This exercise calls for the data below to be retyped exactly, minus any images.

"""

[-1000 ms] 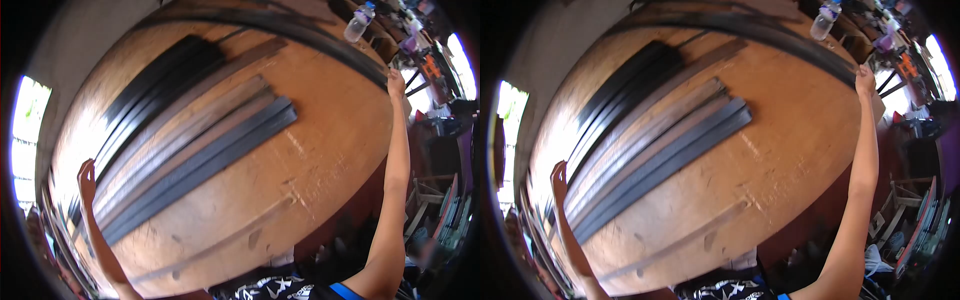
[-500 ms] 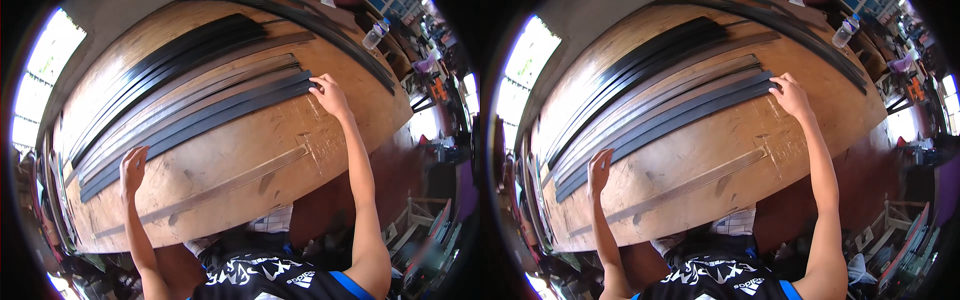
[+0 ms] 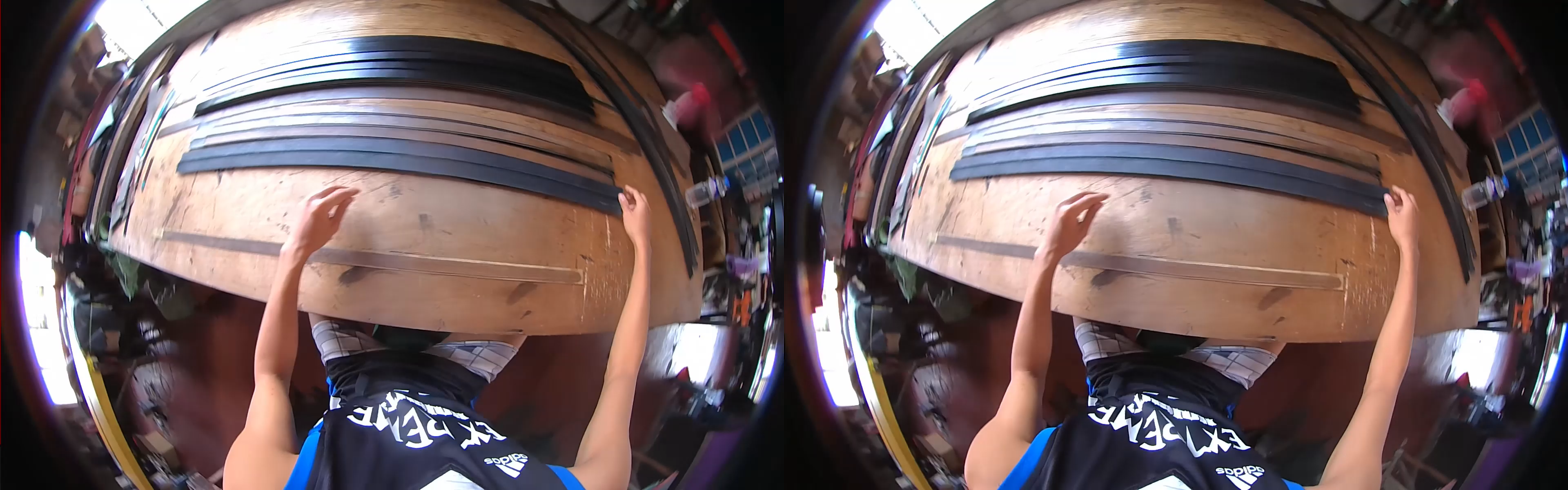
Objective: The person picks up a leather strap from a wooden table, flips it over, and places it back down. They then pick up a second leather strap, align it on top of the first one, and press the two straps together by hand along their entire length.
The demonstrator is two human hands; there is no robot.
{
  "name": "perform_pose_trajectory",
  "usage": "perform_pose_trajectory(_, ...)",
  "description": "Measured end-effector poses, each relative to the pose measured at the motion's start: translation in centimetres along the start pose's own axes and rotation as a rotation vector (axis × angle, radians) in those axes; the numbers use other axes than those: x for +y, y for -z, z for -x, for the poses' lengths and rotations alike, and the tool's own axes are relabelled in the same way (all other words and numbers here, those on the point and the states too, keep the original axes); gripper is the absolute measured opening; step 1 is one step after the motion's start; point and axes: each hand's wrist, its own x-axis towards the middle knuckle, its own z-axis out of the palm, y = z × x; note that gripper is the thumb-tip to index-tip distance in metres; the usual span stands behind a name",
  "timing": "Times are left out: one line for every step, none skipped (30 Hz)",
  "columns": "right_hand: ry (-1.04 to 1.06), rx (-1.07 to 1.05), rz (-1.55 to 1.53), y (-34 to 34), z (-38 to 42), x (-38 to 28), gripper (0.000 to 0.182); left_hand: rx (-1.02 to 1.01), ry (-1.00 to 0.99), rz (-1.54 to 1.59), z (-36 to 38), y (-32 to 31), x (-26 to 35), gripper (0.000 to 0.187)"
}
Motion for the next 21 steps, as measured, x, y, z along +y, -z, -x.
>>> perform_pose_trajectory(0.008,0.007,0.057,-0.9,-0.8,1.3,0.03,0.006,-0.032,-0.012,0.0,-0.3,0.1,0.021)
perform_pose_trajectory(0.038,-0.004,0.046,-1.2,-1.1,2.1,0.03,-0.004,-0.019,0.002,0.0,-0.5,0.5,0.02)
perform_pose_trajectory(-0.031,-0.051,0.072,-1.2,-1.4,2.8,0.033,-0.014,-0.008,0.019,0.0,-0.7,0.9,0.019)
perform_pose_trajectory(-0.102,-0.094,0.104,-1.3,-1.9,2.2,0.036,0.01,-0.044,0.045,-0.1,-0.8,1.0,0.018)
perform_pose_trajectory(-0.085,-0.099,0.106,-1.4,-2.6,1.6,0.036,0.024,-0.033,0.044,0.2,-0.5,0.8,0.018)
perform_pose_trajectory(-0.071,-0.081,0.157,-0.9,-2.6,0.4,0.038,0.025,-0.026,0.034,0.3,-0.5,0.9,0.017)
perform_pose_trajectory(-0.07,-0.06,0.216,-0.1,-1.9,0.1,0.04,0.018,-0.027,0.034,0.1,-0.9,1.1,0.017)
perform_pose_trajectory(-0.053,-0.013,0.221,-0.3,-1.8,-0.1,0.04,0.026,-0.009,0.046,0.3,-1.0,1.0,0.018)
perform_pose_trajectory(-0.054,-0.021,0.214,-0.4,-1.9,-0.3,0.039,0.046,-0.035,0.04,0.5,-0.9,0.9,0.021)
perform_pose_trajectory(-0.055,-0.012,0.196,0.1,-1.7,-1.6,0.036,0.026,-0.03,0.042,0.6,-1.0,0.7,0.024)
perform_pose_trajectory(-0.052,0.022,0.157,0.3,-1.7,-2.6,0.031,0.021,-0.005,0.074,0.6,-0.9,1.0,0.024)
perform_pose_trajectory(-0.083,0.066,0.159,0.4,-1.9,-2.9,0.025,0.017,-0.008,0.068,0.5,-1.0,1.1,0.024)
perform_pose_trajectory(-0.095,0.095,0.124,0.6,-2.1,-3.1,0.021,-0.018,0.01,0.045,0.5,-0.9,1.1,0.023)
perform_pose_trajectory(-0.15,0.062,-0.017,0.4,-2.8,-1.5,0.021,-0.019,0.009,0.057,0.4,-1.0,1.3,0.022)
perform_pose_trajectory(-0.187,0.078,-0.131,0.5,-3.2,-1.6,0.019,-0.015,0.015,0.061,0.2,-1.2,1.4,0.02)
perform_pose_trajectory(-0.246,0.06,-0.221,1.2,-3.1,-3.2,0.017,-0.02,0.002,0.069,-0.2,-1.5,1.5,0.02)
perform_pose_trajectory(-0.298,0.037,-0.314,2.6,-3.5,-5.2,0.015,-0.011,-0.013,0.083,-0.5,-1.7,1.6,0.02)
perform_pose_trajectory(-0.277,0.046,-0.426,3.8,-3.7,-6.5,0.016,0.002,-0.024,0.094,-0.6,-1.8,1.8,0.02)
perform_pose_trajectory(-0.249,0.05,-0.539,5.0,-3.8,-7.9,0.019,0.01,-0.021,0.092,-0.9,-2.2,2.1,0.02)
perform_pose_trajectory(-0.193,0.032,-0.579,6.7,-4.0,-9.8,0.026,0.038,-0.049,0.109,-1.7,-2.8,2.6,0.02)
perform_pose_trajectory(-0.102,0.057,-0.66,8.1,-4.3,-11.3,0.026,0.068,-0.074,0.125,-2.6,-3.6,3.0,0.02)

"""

— PROBLEM SOLUTION —
[-1000 ms] 
[-500 ms] 
[+0 ms] 
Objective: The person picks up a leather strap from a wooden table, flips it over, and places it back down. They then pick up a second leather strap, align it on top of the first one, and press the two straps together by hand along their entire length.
The demonstrator is two human hands; there is no robot.
{
  "name": "perform_pose_trajectory",
  "usage": "perform_pose_trajectory(_, ...)",
  "description": "Measured end-effector poses, each relative to the pose measured at the motion's start: translation in centimetres along the start pose's own axes and rotation as a rotation vector (axis × angle, radians) in those axes; the numbers use other axes than those: x for +y, y for -z, z for -x, for the poses' lengths and rotations alike, and the tool's own axes are relabelled in the same way (all other words and numbers here, those on the point and the states too, keep the original axes); gripper is the absolute measured opening; step 1 is one step after the motion's start; point and axes: each hand's wrist, its own x-axis towards the middle knuckle, its own z-axis out of the palm, y = z × x; note that gripper is the thumb-tip to index-tip distance in metres; the usual span stands behind a name",
  "timing": "Times are left out: one line for every step, none skipped (30 Hz)",
  "columns": "right_hand: ry (-1.04 to 1.06), rx (-1.07 to 1.05), rz (-1.55 to 1.53), y (-34 to 34), z (-38 to 42), x (-38 to 28), gripper (0.000 to 0.182); left_hand: rx (-1.02 to 1.01), ry (-1.00 to 0.99), rz (-1.54 to 1.59), z (-36 to 38), y (-32 to 31), x (-26 to 35), gripper (0.000 to 0.187)"
}
Motion for the next 21 steps, as measured, x, y, z along +y, -z, -x.
>>> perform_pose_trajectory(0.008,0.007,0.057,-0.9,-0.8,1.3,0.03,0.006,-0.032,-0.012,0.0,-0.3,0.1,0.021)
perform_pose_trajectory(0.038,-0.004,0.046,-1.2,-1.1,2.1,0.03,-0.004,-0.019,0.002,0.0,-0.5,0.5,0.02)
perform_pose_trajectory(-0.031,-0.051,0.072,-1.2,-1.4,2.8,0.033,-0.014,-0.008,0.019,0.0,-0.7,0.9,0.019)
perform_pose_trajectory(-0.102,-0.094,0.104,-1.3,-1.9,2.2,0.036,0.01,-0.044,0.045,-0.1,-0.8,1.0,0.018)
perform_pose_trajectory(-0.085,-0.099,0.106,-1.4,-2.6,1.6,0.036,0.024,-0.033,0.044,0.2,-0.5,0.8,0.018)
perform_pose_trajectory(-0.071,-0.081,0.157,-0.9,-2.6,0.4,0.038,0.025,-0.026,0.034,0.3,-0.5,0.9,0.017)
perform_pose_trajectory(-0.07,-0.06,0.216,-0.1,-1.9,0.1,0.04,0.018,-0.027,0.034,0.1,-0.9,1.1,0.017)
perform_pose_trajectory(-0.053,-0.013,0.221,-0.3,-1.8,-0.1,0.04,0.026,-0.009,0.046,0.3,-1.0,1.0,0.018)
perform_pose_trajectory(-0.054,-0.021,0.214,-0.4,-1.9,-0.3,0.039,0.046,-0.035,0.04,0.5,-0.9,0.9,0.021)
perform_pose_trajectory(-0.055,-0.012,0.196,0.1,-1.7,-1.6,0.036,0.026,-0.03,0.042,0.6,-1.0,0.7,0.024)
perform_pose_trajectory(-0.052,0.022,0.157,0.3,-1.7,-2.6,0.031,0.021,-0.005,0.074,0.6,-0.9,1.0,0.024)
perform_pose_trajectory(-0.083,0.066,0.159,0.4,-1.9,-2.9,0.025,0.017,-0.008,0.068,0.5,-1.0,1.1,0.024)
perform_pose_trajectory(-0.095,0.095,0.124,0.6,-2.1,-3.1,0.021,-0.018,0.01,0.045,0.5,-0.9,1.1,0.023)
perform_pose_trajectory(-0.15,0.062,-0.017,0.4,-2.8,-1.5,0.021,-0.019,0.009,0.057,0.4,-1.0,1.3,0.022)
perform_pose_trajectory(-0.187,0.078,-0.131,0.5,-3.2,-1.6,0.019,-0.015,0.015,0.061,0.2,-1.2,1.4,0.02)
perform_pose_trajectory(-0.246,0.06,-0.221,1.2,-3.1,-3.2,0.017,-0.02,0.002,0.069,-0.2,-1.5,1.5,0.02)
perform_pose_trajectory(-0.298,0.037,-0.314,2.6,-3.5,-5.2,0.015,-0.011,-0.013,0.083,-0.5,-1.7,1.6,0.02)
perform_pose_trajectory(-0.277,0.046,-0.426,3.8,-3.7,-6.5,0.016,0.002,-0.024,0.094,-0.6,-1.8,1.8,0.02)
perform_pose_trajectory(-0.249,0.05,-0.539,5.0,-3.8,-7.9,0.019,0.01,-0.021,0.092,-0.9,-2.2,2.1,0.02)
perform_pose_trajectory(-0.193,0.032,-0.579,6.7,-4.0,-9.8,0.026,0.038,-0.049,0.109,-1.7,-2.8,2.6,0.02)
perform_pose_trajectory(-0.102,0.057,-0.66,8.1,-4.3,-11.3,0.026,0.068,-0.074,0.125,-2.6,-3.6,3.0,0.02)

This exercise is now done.